• [GOAL OF THE EXERCISE]:
Print every entry exactly as it appears, but skip the pictures.

[Records contained in a dataset]
####################

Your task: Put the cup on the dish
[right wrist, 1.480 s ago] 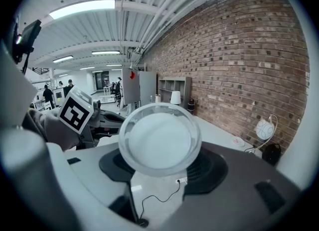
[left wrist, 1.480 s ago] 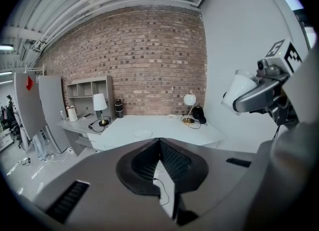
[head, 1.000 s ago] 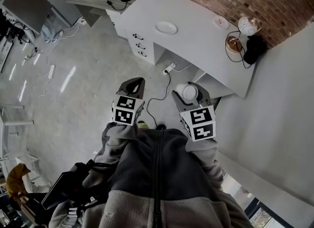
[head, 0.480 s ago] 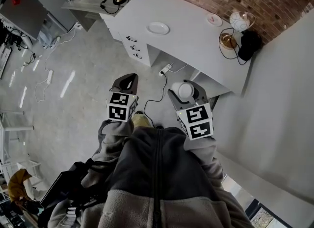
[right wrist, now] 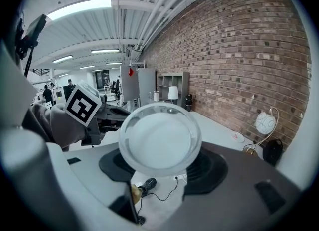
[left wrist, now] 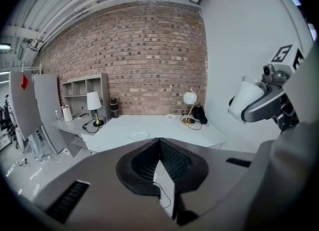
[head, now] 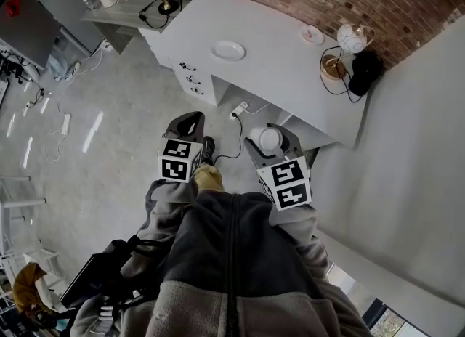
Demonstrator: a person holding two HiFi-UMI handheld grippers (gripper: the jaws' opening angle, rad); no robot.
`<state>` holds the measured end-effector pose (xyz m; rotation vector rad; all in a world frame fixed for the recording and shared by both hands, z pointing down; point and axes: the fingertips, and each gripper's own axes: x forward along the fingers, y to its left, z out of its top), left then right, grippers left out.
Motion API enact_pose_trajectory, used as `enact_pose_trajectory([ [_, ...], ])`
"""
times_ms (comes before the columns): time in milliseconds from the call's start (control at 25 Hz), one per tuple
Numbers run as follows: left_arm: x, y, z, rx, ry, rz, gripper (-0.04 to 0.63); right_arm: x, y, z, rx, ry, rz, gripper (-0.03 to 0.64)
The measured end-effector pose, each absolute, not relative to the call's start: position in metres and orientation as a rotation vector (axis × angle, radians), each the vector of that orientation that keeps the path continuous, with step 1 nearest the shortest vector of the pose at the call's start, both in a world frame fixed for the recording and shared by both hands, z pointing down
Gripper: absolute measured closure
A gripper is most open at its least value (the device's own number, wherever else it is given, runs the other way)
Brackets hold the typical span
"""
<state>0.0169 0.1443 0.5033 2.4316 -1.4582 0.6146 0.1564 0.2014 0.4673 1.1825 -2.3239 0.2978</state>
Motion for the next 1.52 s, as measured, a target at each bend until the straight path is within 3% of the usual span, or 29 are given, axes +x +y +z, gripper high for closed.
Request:
enact_pose_trajectory([
  [800, -0.057, -0.047, 0.513, 2.44, -1.388, 0.63, 0.591, 0.084, -0.002, 0.481, 1.208, -2.246, 0.359, 0.362],
  [1520, -0.065, -0.164, 0.543, 2.52, -1.155, 0.729, 0.591, 0.056, -0.113, 0.503, 1.294, -2.15, 0.482, 0.362],
])
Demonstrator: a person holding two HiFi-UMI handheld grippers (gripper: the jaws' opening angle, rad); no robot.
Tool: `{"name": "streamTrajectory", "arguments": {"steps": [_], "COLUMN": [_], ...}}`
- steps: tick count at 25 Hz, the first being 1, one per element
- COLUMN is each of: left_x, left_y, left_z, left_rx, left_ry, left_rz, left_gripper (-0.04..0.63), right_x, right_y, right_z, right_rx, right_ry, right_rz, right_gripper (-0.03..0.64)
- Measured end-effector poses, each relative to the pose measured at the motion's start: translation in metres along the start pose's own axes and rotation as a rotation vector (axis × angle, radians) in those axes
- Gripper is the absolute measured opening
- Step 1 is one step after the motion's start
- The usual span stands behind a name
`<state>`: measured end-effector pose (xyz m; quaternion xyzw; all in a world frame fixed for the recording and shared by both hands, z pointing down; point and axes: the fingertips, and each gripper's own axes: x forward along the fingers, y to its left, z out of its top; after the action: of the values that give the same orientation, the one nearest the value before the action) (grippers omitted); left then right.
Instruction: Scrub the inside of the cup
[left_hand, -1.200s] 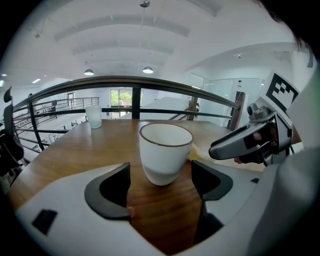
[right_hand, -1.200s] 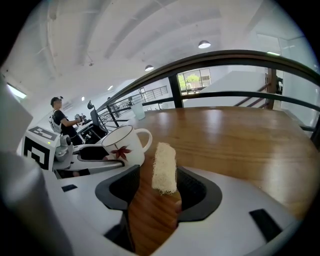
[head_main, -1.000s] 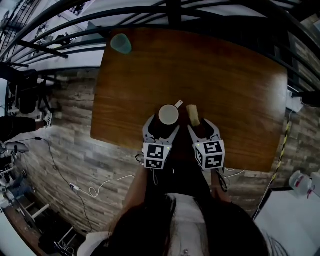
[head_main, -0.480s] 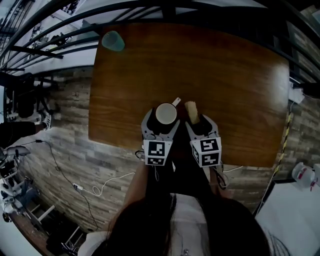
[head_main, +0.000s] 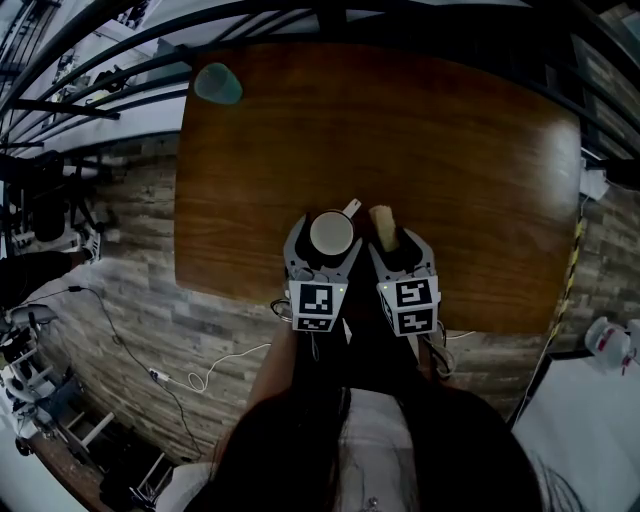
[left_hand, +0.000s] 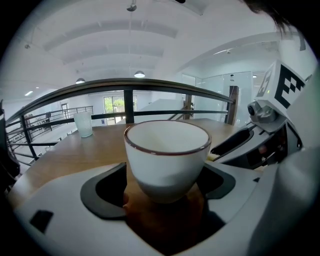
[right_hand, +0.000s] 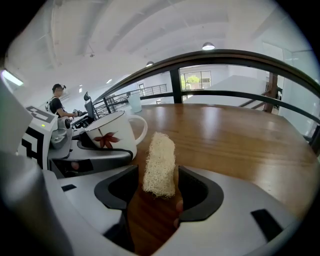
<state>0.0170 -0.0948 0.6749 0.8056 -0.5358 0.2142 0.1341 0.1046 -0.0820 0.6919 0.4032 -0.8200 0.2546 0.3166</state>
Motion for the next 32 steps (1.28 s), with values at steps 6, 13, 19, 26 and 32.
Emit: {"name": "streamTrajectory", "arguments": {"steps": [6,13,19,26,32], "left_x": [0.008,0.015,0.02,0.021,0.019], "left_y": [-0.003,-0.003,-0.009,-0.009,-0.003], "left_z": [0.002,-0.019,-0.019,-0.021,-0.019], "left_rx": [-0.007,-0.016,-0.003,0.0,-0.013], "left_ry": [0.009,0.1,0.136,0.147,0.123], "left_rz": [-0.009,0.031,0.04,0.051,0.057], "left_gripper": [0.422,0.419,0.411,0.393,0.388], "right_x": [0.004,0.007,0.002,0.001,0.002], "right_y": [-0.005,-0.003,-0.014,-0.014,-0.012], "right_z": [0.002,0.0,-0.002,-0.002,-0.001], "right_rx": [-0.004,-0.046,-0.069,-0.11,-0.135], "right_ry": [0.028,0.057,0.055,0.051,0.04], "right_rz": [-0.022,-0.049,-0.094,-0.118,-0.129], "right_gripper": [0.247,0.236,0.179,0.17,0.153]}}
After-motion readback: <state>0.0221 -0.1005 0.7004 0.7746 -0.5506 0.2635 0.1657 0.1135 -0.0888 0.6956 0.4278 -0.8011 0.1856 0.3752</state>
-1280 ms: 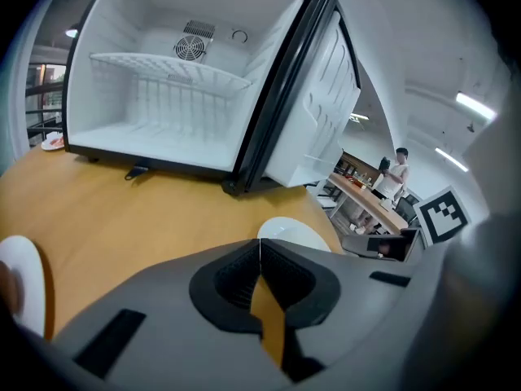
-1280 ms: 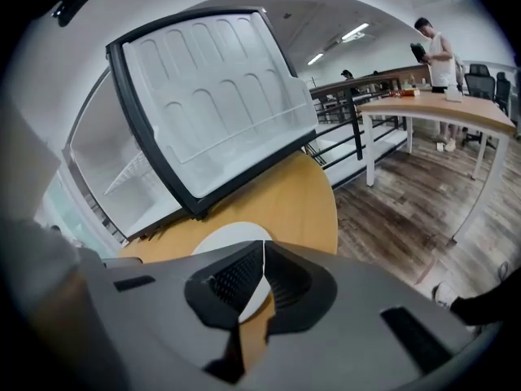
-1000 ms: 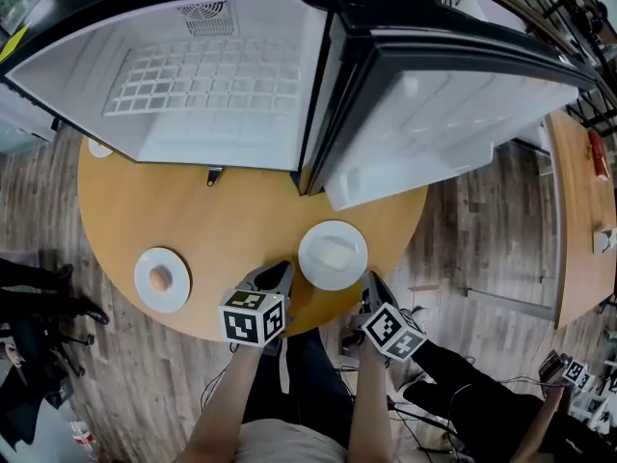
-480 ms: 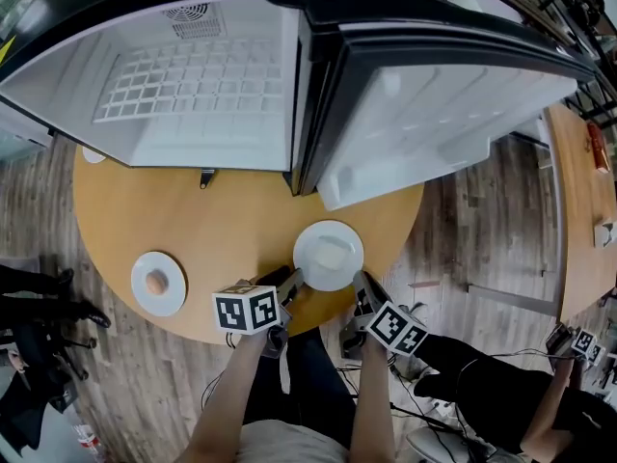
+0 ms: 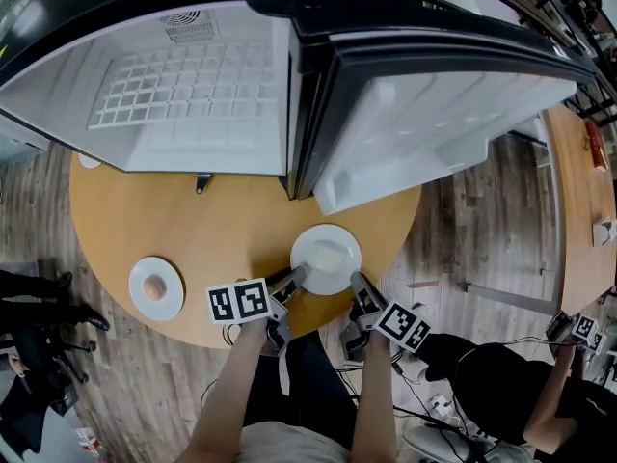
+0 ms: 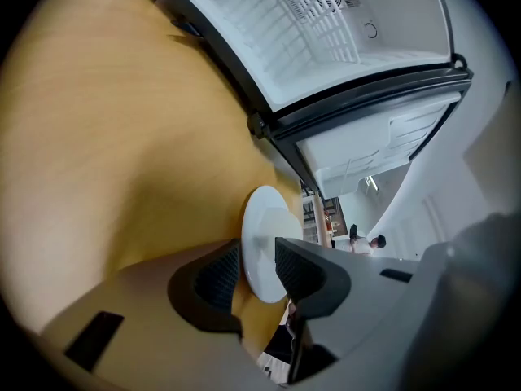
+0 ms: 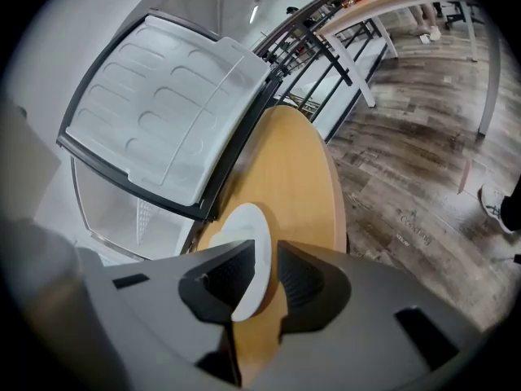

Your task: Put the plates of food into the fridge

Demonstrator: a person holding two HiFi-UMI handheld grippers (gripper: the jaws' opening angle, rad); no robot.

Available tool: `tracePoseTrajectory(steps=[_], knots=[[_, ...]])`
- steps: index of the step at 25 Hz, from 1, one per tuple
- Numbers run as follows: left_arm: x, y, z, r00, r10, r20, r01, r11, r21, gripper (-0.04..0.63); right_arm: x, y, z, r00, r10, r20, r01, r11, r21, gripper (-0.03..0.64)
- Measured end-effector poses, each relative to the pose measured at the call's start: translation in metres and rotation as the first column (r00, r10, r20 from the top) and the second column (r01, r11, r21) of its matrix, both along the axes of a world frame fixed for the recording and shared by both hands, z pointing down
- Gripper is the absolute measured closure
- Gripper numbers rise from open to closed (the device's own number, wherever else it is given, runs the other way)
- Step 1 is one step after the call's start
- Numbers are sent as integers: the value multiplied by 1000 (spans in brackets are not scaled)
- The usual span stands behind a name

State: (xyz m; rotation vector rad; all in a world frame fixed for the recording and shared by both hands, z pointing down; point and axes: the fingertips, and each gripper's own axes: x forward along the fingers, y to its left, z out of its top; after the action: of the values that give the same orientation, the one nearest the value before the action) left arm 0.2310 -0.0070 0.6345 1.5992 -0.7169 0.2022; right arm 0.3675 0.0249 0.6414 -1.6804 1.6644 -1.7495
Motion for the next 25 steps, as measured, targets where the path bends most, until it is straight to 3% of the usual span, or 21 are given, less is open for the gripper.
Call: tracePoseTrajectory(steps=[5,11,13,15,20,25], knots=[[2,-1,2,1000,10,26,-10,1000,5,479,-6,-2,1,999,-10,48,11,1000,-18,543],[2,-1,3,1000,-14,0,14,1000,-19,480,-12,-2,2,989,10,145,-5,999,-32,543],[0,-1,6,1000,-26,-1,26,999,-35,494,-15,-2,1,984,10,178,-6,1000,-26,543],[-5,0,7,999,-44,-2,44,998,-41,558,-17,-2,0,976,22,219,-19,1000,-18,545],[-17,-2,0,992,-116,-58,112,992,-56,563,-24,-4,-5,958,29,287,-32,999,6,591],[-33,1,-16,987,-145,-71,143,989,-27,563,-38,-7,-17,950,-19,312,2,998,55,594]])
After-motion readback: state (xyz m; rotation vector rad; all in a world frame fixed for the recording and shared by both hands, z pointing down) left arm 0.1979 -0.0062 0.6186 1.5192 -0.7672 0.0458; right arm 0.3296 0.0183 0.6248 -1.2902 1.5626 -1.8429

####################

• [ANSWER FOR THIS EXERCISE]:
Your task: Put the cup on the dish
[right wrist, 1.480 s ago] 
[left wrist, 1.480 s ago] 
[head, 1.000 s ago] 
[head, 0.480 s ago] 
[right wrist, now] 
[left wrist, now] 
[head, now] 
Demonstrator: a person holding two HiFi-UMI handheld grippers (gripper: the jaws' opening angle, rad); no robot.
`<state>` holds the measured end-effector pose (xyz m; rotation vector rad; all in a world frame fixed for the recording and shared by both hands, z pointing down; point and axes: the fingertips, and each gripper's own axes: x forward along the fingers, y to its left, z out of its top), left then right, grippers left out.
Motion API enact_pose_trajectory, used as `enact_pose_trajectory([ [_, ...], ])`
"""
times_ms (comes before the columns): time in milliseconds from the call's start (control at 25 Hz), one per tuple
Numbers run as follows: left_arm: x, y, z, rx, ry, rz, gripper (-0.04 to 0.63); right_arm: x, y, z, rx, ry, rz, gripper (-0.03 to 0.64)
The measured end-effector pose, each absolute, not relative to the call's start: position in metres and orientation as a rotation vector (axis × angle, radians), each the vector of that orientation that keeps the path continuous, with step 1 nearest the shortest vector of the pose at the call's start, both in a world frame fixed for the recording and shared by both hands, z pointing down
Gripper: absolute measured closure
A gripper is most open at its least value (the device's own number, wherever else it is given, runs the other way)
Brackets hold the typical span
"""
<state>0.0169 0.1443 0.5033 2.4316 -1.4582 0.6146 0.1564 0.2014 0.4673 1.1825 -2.3239 0.2978</state>
Motion for the next 1.52 s, as measured, a target at each bend until the straight path is within 3% of the usual span, or 29 are given, axes +x +y +z, gripper high for closed.
Request:
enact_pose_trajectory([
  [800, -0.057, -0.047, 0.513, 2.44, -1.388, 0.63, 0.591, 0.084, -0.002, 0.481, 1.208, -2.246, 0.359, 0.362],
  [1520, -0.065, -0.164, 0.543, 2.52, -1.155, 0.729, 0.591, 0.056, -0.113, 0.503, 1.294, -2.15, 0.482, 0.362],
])
Demonstrator: a person holding two HiFi-UMI handheld grippers (gripper: the jaws' opening angle, rad); no robot.
Tool: `{"name": "streamTrajectory", "arguments": {"steps": [_], "COLUMN": [_], ...}}`
- steps: tick count at 25 Hz, the first being 1, one per element
- COLUMN is each of: left_x, left_y, left_z, left_rx, left_ry, left_rz, left_gripper (-0.04..0.63), right_x, right_y, right_z, right_rx, right_ry, right_rz, right_gripper (-0.03..0.64)
- Measured end-effector poses, each relative to the pose measured at the motion's start: translation in metres along the start pose's own axes and rotation as a rotation vector (axis × angle, radians) in those axes
- Gripper is the absolute measured opening
- Step 1 is one step after the motion's start
- The usual span stands behind a name
`<state>`: measured end-effector pose (xyz m; quaternion xyzw; all in a world frame fixed for the recording and shared by both hands, z pointing down; point and axes: the fingertips, and each gripper's own axes: x forward along the fingers, y to its left, z out of its top; after the action: of the values that give the same orientation, the one nearest the value before the action) (grippers omitted); left then right.
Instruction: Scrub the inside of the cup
[left_hand, -1.200s] 
[right_hand, -1.200s] 
[head_main, -1.000s] 
[head_main, -0.480s] 
[head_main, +0.000s] 
[left_hand, +0.000s] 
[right_hand, +0.000s] 
<state>0.0170 -0.0948 0.6749 0.8056 -0.5358 0.2142 0.1341 0.1046 -0.0820 0.6919 0.4032 -0.8200 0.2546 0.3166</state>
Motion for the next 32 steps (1.28 s), with values at steps 6, 13, 19, 26 and 32.
Emit: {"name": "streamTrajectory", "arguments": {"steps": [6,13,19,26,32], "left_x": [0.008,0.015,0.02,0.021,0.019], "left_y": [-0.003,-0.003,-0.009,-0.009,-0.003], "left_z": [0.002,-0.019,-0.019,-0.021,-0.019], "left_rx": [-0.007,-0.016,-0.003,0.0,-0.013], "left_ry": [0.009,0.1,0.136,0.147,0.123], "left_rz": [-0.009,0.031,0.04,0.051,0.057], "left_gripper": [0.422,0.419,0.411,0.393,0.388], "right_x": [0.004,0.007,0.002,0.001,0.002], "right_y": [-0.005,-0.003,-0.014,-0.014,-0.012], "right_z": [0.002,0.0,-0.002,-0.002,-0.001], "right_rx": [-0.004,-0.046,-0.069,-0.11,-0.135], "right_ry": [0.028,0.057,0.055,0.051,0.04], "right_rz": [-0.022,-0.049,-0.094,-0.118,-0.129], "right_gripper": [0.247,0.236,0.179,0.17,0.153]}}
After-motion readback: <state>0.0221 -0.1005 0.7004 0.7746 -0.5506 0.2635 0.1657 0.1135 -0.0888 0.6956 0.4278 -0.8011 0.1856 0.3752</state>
-1280 ms: 
-1280 ms: 
-1000 ms: 
-480 ms: 
+0 ms: 
+0 ms: 
+0 ms: 

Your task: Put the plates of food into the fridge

Demonstrator: a person holding two HiFi-UMI handheld grippers (gripper: the jaws' opening angle, rad); no robot.

Available tool: `tracePoseTrajectory(steps=[_], knots=[[_, ...]])`
- steps: index of the step at 25 Hz, from 1, one per tuple
- Numbers run as follows: left_arm: x, y, z, r00, r10, r20, r01, r11, r21, gripper (-0.04..0.63); right_arm: x, y, z, r00, r10, r20, r01, r11, r21, gripper (-0.03..0.64)
- Measured end-effector poses, each relative to the pose measured at the call's start: translation in metres and rotation as the first column (r00, r10, r20 from the top) and the second column (r01, r11, r21) of its matrix, both along the axes of a world frame fixed for the recording and shared by both hands, z pointing down
- Gripper is the absolute measured closure
- Gripper numbers rise from open to closed (the device's own number, wherever else it is given, runs the other way)
- Step 1 is one step after the call's start
- Numbers are sent as integers: the value multiplied by 1000 (spans in brackets are not scaled)
- The usual span stands behind a name

State: (xyz m; rotation vector rad; all in a world frame fixed for the recording and shared by both hands, z pointing down; point and axes: the fingertips, and each gripper's own axes: x forward along the fingers, y to its left, z out of its top; after the action: of the values that give the same orientation, the one nearest the value before the action) left arm 0.2310 -0.0070 0.6345 1.5992 -0.7169 0.2022; right arm 0.3675 0.0249 0.6414 -1.6804 1.6644 -1.7495
Motion for the next 25 steps, as measured, targets where the path bends most, until it is straight to 3% of the usual span, or 21 are given, less is open for the gripper.
Call: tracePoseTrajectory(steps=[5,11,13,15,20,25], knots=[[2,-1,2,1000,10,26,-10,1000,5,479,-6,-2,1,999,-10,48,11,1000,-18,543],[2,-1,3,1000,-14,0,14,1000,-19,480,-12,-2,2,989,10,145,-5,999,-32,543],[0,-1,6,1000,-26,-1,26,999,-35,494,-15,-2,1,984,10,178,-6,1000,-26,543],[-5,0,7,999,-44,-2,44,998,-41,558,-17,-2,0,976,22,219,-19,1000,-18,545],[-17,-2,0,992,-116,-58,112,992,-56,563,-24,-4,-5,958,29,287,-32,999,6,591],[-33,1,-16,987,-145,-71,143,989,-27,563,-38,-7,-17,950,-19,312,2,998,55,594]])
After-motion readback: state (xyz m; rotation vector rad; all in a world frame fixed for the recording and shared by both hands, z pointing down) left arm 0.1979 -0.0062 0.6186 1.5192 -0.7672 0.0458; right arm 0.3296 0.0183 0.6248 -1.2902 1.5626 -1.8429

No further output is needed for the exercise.